Я приходил к нему потом. Один раз, много позже. Лишь для того, чтобы узнать, что он тоже мертв. Чума-74.

* * *

Кадровичке перевалило за сорок, но выглядела она явно не на свои годы. Похоже, что реклама косметической линии от «Наноздоровья» не целиком состояла из зазывающей брехни.

– Юрий? – спросила она, посмотрев на мою коляску. Все смотрят на мою коляску. Мне это даже нравится. Пока люди еще смотрят на коляску – значит, такие вещи не стали окончательно обыденностью, нормой, на которую просто не обращают внимания. Тоже небольшой элемент надежды, крохотная ее составляющая.

Я кивнул. Поздоровался.

– Посмотрим, что смогу вам предложить. – Она уткнулась в монитор, задавая запрос. – Если хотите, то можете пересесть на стул. Глупо, понимаю. Просто я всегда предлагаю кандидатам присесть, это уже привычка, доведенная до автоматизма. И теперь я даже сосредоточиться не могу: мне все кажется, что я чего-то не сделала, бросила работу на полпути.

– Считайте, что предложили, – усмехнулся я. – Но, пожалуй, я посижу на своем.

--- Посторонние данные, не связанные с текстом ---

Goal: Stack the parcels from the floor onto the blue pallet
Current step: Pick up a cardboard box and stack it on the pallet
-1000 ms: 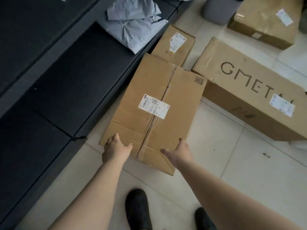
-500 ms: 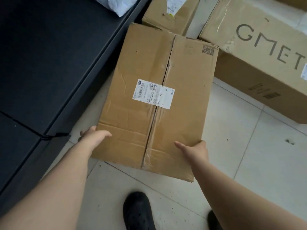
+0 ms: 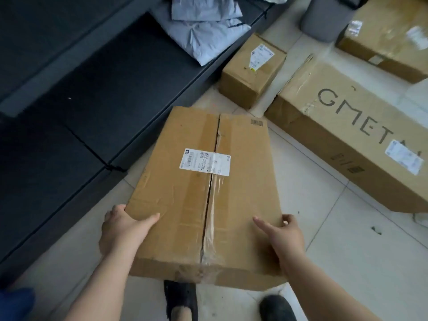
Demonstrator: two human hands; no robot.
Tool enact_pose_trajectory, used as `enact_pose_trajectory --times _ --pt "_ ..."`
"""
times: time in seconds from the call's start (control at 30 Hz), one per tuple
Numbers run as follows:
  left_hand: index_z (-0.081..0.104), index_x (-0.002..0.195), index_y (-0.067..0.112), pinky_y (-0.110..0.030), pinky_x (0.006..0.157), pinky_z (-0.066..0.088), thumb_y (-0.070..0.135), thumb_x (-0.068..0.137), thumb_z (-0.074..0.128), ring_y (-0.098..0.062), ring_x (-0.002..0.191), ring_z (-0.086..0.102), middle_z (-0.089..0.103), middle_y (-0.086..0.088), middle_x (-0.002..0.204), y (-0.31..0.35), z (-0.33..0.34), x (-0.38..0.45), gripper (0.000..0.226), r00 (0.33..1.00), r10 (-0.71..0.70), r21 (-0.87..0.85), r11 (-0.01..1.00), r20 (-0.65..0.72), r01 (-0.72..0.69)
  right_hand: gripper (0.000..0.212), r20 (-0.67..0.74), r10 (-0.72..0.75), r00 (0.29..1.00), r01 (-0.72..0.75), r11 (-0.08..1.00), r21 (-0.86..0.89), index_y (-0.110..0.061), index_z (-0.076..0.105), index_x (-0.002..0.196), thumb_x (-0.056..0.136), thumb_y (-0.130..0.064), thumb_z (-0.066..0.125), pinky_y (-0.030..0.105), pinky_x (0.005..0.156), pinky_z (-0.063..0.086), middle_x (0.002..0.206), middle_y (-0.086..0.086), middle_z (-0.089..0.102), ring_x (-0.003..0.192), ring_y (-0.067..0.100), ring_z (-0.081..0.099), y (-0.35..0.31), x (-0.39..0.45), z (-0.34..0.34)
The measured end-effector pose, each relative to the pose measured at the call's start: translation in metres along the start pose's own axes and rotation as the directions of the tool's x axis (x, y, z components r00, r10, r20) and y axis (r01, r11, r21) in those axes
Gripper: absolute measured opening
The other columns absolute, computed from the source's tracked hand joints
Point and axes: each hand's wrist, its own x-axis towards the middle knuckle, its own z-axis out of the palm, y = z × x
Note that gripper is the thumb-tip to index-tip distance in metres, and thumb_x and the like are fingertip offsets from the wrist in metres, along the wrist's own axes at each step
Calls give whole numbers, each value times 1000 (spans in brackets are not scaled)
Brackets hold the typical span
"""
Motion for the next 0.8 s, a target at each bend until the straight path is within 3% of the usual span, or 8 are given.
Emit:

– Конечно. Смотрите, что можно сделать. Мы берем вас во вспомогательный персонал, что означает, что в офисе вы даже не будете светиться. Допустим, сейчас есть вакансии кладовщиков на наших складах. Сложная работа, честно признаться, постоянные проверки, ревизии, аудиты остатков. Сами понимаете, в наших распределительных складах столько добра, что есть за чем следить. Бандиты, говорят, начали вокруг них ошиваться, все пробуют как-то получить доступ к нашим товарам. Две вооруженные стычки за последний год. Хорошо еще, что служба безопасности у нас тоже не самая слабая. Зато – для этой должности не нужно высшего образования. И она как раз то, что нам сейчас надо, – в сторонке от всех, но при этом вы становитесь абсолютно равноправным сотрудником компании.

– А после? Как с ногами?

– А очень просто. Сейчас пойдете на медосмотр. Еще, из-за того что должность связана с материальной ответственностью, поговорите с ребятами из СБ. На кладовщика не распространяются никакие из требований по физической форме, так что ваша… травма не является препятствием. Врач, к которому вы пойдете на медосмотр, напишет все правильно, я ему позвоню. Что-нибудь вроде «ограниченная двигательная активность, не препятствующая исполнению непосредственных служебных обязанностей». В СБ ребята тоже нормальные, вы с ними, главное, не спорьте, и все будет хорошо.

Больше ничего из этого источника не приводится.